■ COLLECTED DATA
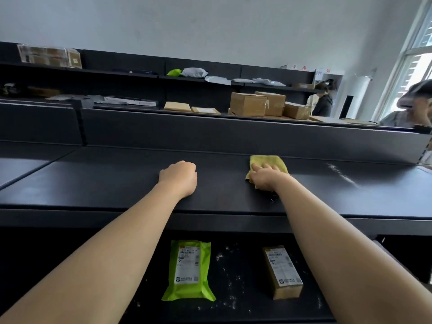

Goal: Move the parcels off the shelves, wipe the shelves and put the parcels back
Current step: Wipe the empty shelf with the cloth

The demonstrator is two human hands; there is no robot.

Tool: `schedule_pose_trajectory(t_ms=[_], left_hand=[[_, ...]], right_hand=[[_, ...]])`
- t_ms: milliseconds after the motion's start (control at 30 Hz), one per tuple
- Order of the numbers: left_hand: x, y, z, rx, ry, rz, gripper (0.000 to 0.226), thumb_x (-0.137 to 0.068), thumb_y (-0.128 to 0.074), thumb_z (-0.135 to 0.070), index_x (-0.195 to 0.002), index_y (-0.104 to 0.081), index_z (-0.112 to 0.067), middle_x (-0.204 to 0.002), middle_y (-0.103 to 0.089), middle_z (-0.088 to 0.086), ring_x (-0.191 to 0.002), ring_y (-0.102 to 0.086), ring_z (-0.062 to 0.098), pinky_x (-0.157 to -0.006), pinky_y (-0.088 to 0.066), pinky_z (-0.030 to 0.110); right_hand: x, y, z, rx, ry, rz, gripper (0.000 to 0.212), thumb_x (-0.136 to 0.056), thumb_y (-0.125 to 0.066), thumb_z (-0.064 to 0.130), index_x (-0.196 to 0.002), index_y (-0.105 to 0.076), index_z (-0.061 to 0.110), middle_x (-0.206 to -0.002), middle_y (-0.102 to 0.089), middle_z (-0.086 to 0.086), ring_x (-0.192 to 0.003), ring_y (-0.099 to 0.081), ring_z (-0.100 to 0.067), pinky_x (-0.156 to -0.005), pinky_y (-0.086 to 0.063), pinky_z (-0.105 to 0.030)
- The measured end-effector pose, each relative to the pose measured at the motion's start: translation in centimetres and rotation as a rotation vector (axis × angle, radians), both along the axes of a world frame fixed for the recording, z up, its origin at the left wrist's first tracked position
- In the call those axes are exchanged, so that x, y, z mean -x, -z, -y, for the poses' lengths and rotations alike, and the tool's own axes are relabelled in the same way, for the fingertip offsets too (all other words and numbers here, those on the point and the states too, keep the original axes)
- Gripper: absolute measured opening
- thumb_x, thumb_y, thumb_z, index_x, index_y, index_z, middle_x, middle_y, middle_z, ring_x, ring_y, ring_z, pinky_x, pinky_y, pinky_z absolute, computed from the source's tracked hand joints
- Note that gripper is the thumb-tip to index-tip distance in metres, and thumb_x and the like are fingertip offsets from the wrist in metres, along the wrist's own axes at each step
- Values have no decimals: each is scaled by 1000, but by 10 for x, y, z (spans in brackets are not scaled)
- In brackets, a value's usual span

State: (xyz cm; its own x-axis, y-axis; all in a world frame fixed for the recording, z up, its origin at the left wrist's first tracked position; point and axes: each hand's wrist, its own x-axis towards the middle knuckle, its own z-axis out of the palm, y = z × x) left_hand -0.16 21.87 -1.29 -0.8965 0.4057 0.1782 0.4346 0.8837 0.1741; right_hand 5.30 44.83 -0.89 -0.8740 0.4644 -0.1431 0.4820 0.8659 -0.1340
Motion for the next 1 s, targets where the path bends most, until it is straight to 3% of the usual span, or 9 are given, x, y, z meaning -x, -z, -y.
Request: schedule_pose_trajectory(t_ms=[200, 367, 533, 733, 900, 1000], left_hand=[[-24, -2, 2, -111, 131, 44, 33, -97, -38, -26, -122, -59, -21, -118, -61, -2, -98, -58, 20, -77, -48, 31], [-40, 3, 6, -72, 195, -12, 34, -98, -35, -29, -118, -60, -17, -122, -57, 2, -106, -54, 24, -88, -47, 39], [-48, 8, 14, -176, 214, 29, 36, -100, -36, -27, -124, -58, -14, -129, -53, 5, -115, -51, 25, -104, -38, 42], [-51, 9, 18, -231, 221, 0, 30, -99, -35, -20, -105, -63, -11, -114, -60, 6, -103, -54, 26, -99, -42, 42], [-55, 5, 11, -178, 189, 21, 34, -99, -36, -17, -125, -57, -17, -130, -54, 4, -116, -51, 26, -100, -41, 42], [-62, 1, -4, -145, 206, 20, 33, -97, -38, -19, -121, -60, -20, -124, -59, 1, -112, -52, 25, -96, -45, 42]], right_hand=[[-27, 4, 43, -24, -97, -23, 52, -100, -18, 42, -151, -11, 36, -162, 2, 1, -148, 6, -26, -116, -1, -56], [-70, 9, 31, -160, -155, -81, 52, -100, -13, 42, -151, -13, 34, -161, -7, 0, -148, -6, -25, -117, -11, -47], [-117, 12, -11, -194, 33, -92, 52, -100, -14, 40, -152, -15, 35, -161, -10, 3, -148, -9, -20, -118, -13, -43], [-125, 18, 1, -166, 106, -258, 46, -101, -22, 40, -145, -34, 36, -156, -27, 10, -143, -22, -13, -115, -16, -39], [-116, 24, 40, -140, -89, -396, 44, -98, -29, 33, -140, -43, 37, -151, -38, 12, -139, -31, -12, -112, -23, -34], [-120, 26, 40, -124, -153, -441, 43, -99, -27, 34, -139, -45, 38, -149, -40, 13, -138, -34, -11, -111, -26, -33]])
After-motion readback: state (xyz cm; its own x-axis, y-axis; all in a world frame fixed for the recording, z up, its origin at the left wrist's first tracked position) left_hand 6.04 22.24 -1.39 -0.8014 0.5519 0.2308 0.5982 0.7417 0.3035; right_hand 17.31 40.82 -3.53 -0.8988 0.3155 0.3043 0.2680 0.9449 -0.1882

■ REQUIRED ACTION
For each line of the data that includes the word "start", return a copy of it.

■ RESPONSE FOR THIS EXERCISE
- t_ms: milliseconds after the motion's start (control at 30 Hz), one per tuple
- The measured end-effector pose, each relative to the pose measured at the motion's start: translation in centimetres and rotation as a rotation vector (axis × angle, radians), both along the axes of a world frame fixed for the recording, z up, its origin at the left wrist's first tracked position

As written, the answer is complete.